Does your camera need a waterproof shell? So often made from tough and unwieldy ballistic nylon, holster-style camera cases can often be clumsy and difficult to pack for a long trip. Cue this versatile and highly packable protective sleeve from ultralight adventure travel gear brand Matador.
While mostly focused on collapsible backpacks, pocket blankets and keychain towels, Matador has here produced a second iteration of its super-lightweight Camera Base Layer that’s designed to protect a camera from weather without adding to your load.
Lightweight and highly packable, it’s the kind of accessory you can happily throw into a case when going on a trip without too much debate. Which isn’t something you can say for most camera holsters.
The Camera Base Layer’s cleverest feature by far is its built-in waterproof cover. In dry weather it can lie dormant in the very depths of the case – it’s so small you’ll never notice it – but should there be a downpour it’s a cinch to drag it upwards. Cue ‘waterproof mode’, whereby your camera is enveloped in a double-waterproof layer that’s sized to cover your camera’s body.

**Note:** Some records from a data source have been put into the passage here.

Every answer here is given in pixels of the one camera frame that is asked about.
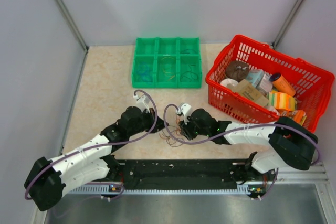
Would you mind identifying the yellow green sponge pack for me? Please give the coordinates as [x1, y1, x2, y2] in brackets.
[267, 92, 297, 111]

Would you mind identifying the yellow wire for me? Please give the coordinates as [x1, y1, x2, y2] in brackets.
[160, 56, 177, 81]

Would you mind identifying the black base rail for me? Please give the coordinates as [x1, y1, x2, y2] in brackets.
[105, 159, 275, 190]

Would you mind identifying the orange snack packet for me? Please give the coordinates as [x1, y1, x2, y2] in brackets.
[281, 110, 307, 126]

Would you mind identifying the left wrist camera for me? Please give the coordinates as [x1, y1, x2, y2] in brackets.
[133, 94, 151, 112]

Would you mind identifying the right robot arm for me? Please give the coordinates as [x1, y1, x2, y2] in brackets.
[177, 104, 318, 180]

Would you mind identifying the left aluminium frame post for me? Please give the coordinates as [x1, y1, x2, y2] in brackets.
[54, 0, 89, 53]

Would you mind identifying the brown round pouch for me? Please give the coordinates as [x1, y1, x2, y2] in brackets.
[225, 61, 249, 82]

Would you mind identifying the orange bottle blue cap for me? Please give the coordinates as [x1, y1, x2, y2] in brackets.
[269, 72, 296, 97]

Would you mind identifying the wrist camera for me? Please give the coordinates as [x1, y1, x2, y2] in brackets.
[133, 94, 151, 112]
[176, 103, 193, 124]

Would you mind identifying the coloured wire bundle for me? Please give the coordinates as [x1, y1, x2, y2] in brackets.
[159, 123, 186, 148]

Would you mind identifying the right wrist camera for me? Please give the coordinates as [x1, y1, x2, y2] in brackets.
[176, 103, 193, 124]

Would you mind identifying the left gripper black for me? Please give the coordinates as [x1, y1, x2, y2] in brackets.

It’s also able to adapt its size according to what lens is being used. While wearing a prime lens it can stay as a diminutive camera – and with plenty of protective padding at the bottom – but unleash the drawstring and it bulges to fit around longer lenses, albeit with less padding.
Quality and usability
Weighing 155g/5.5oz and measuring 28x22.9x2cm/11x9x0.8 inches when empty, the Camera Base Layer is designed for compact DSLR and mirrorless cameras. So if you’ve got a full-frame DSLR – or a telephoto lens, for that matter – this holster isn’t going to work for you.
It has the feeling of a light outdoor jacket made for the trails. Its 40D soft-shell exterior is waterproofed, with 420D nylon panels positioned in hard-wearing areas around the top and back.
Inside is 50D ripstop drybag liner to keep your camera from getting scratched with just enough padding to help prevent damaging knocks.
There’s a rolltop-style lid to the Camera Base Layer that uses a magnetic Fidlock latch, though it’s not possible to adjust its tightness. That’s handled further down by a drawstring that helps customise it to suit whatever length of lens your camera is wearing. There’s also a built-in waterproof cover that extends upwards. On the back is a reasonable quality carabiner to attach to a belt or bag, as well as a small accessory pocket.
In use, the Camera Base Layer offers just enough peace of mind that the camera inside is being protected from bumps and scratches, though it’s mostly about weather-proofing.
We adored its built-in waterproof cover. It works well in use and we never felt our camera was in danger during rainstorms. There are even a couple of clasps for securing your camera’s neck strap, which help make the whole thing watertight.
However, we did slightly miss having a dedicated shoulder strap with padding, which most holster-style cases include. Matador is presuming you’ll use your camera’s neck strap and then when using your camera just clip the empty Camera Base Layer to your clothes/jacket/backpack. For ultralight travellers that all makes perfect sense, but it would be nice to have the option to attach a shoulder strap.
Although this is not a case for anyone wanting to travel with a tripod or any significant stash of accessories, it is possible to shove a lens cover, some memory cards, a spare battery or a cleaning cloth (all essential for outdoor photography!) into the rear’s small zipped pocket. In fact, it’s just about possible to squeeze in all of those things.
Perfect for anyone after some weatherproofing for a compact DSLR or mirrorless camera, Matador’s clever Camera Base Layer is well constructed and offers plenty of options. It’s not going to help in high-impact scenarios – only bad weather – and it won’t fit full-frame DSLRs or telephoto lenses. Capable of adjusting to various smaller lens sizes and with an effective waterproof mode, the lightweight Camera Base Layer will appeal mostly to travel and outdoor photographers looking to cut down on gear without having to sacrifice on weather-proofing.